Data Model - mark222/SSDir GitHub Wiki

Data Model

The first, and to some perhaps the most surprising architecture feature is the lack of a database. SSDir has no underlying SQL database for the directory data. The original design did in fact take a traditional approach with a series of tables, foreign keys, and a full set of mapping classes to read and write the tables to/from Plain Old Java Objects (POJOs). As the design quickly evolved, all the usual O/R mapping problems reared up including the need for intermediate key tables for N:N relationships, the difficultly of changing the data model, and the deployment complexity of the database software itself. The Hibernate ORM tool offered some relief, but brought complexities of its own.

After a bit of reflection, it became clear that an SQL database was vast overkill for the application. The primary thing that SQL brings is very efficient searching (queries). But the directory has only a few, very trivial queries that are actually required to implement the user functions. No complex joins or elaborate subsetting is needed. The Java code to implement the required search functions is trivial. Storing data in POJOs and persisting it to directly to disk resulted in a huge reduction in complexity of the application.

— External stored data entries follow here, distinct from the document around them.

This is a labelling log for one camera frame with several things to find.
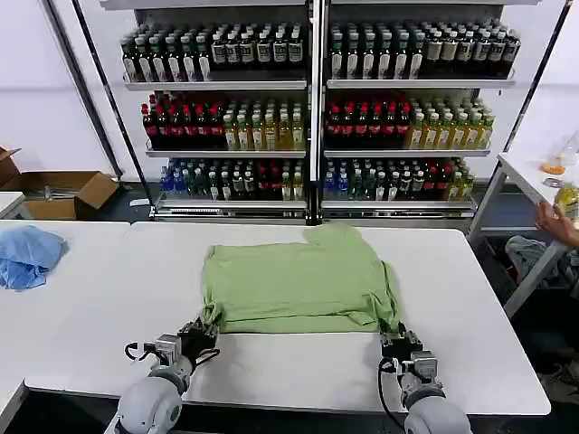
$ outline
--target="cable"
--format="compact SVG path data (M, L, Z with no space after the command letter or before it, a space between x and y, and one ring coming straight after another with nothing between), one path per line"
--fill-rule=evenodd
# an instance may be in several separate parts
M394 415L392 414L392 412L390 412L390 410L388 410L388 406L386 405L386 401L384 400L384 394L382 392L382 373L384 373L384 365L389 363L390 360L387 358L383 358L380 363L378 364L378 394L380 395L380 402L382 402L382 407L384 408L384 411L386 412L386 414L388 415L388 417L394 422L394 424L400 428L402 431L404 431L404 426L402 423L400 423L398 421L397 418L394 417Z

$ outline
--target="cardboard box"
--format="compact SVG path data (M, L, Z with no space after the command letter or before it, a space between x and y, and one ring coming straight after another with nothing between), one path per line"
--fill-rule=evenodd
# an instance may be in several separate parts
M0 162L0 181L2 166ZM38 220L93 220L97 211L118 190L119 185L101 172L25 172L16 169L0 191L8 192L42 192L45 186L76 190L72 198L67 199L30 199L24 204L28 211Z

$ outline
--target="person's arm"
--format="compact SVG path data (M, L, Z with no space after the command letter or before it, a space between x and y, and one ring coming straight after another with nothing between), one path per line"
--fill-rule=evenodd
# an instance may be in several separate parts
M557 206L541 202L536 206L535 225L570 247L579 247L579 231Z

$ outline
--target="shelf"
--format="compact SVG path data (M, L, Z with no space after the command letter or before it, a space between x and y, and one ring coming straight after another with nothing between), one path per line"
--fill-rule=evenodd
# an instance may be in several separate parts
M145 153L153 158L305 158L306 151L155 151Z
M362 80L332 79L328 89L506 89L514 80Z
M388 150L328 150L324 151L326 158L438 158L438 157L470 157L487 156L490 149L388 149Z
M183 7L303 6L304 0L101 0L106 11Z

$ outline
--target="white table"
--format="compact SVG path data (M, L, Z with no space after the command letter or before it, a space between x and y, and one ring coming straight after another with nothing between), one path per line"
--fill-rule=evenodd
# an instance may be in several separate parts
M476 242L479 237L481 223L489 204L500 194L507 177L534 203L542 201L553 204L557 189L547 187L543 181L547 177L562 179L565 175L549 175L541 171L541 161L529 158L520 153L502 153L498 155L498 168L490 180L489 189L480 203L479 209L469 228L469 241ZM539 283L553 269L557 261L568 251L568 248L558 241L553 241L535 266L528 272L517 290L503 306L508 317L511 318L531 296Z
M119 396L149 372L125 344L175 333L197 317L212 244L304 241L295 226L136 223L110 284L86 292L25 383L35 390ZM451 401L472 414L544 415L550 404L464 236L453 230L360 229L394 268L404 322L440 360ZM220 335L187 401L268 408L382 411L377 334ZM384 386L402 410L395 379Z
M33 218L24 205L24 194L22 192L0 192L0 219L13 219L18 215L28 220Z
M0 231L32 224L60 235L68 251L48 275L46 284L15 292L0 288L0 432L24 398L24 376L40 363L60 323L82 294L108 285L106 264L122 242L129 224L123 222L0 221Z

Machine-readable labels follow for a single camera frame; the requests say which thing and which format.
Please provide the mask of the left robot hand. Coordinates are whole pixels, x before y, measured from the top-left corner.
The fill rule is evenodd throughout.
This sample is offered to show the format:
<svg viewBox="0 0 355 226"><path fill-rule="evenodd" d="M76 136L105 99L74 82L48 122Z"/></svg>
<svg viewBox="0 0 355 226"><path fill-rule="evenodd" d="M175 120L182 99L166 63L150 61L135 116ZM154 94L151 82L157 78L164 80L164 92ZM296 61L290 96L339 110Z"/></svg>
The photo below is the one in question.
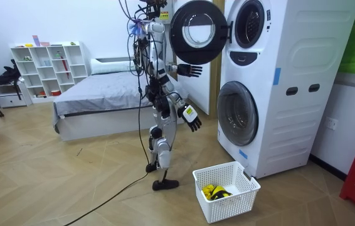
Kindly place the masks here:
<svg viewBox="0 0 355 226"><path fill-rule="evenodd" d="M203 71L201 66L190 64L178 64L177 74L185 77L199 77Z"/></svg>

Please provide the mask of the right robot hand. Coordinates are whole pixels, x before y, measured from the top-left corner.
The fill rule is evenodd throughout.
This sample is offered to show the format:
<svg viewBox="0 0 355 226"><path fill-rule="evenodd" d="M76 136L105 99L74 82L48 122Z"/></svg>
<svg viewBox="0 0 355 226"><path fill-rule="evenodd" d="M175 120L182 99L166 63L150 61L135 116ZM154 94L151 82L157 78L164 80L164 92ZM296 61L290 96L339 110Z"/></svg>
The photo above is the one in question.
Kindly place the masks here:
<svg viewBox="0 0 355 226"><path fill-rule="evenodd" d="M179 108L177 110L177 115L184 120L192 132L197 131L202 126L198 113L189 104L185 104L183 107Z"/></svg>

A second realization was that the amount of data to be managed and searched is very small by today's computing standards. The entire directory for a 5,000 member church takes up less than 100MB of Java object memory (excluding the photos). A major reduction in complexity is achieved by using an in-memory data model implemented as a set of POJOs. Client calls are serviced extremely fast because no disk I/O is required for any directory data except photos. It is useful to realize that 99% of directory access is read-only (updates are rare), so a model optimized for reading/searching works well. The use of POJOs for the data model allows rich and full featured Java objects that smartly manage the data and implement useful functions directly in the data model.

Concurrency

Since the directory does support online updates, the model must be safe and robust for updates from concurrent users. Each user executes as a thread in the web server. Making each object in the model thread-safe is difficult to do properly and can result in complex locking (and deadlock) scenarios that are hard to predict. Instead, a holistic approach is taken whereby a thread servicing a user request declares it's intent to READ or WRITE the model before it access the model in any way. A model manager (the Dir object) manages these thread-based access requests in a multi-reader, single-writer style. Since 99% of all requests are read-only, almost all requests can safely execute on the model concurrently. When a thread requests write access, it is blocked until there are no current readers, and then is given exclusive access to the model. When that thread completes it's model updates, the updated model is marked for persistence to disk (see Persistence), and then the model is made available to any waiting reader threads.

The model concurrency is managed by the Dir.lockForRead() and Dir.lockForWrite() methods.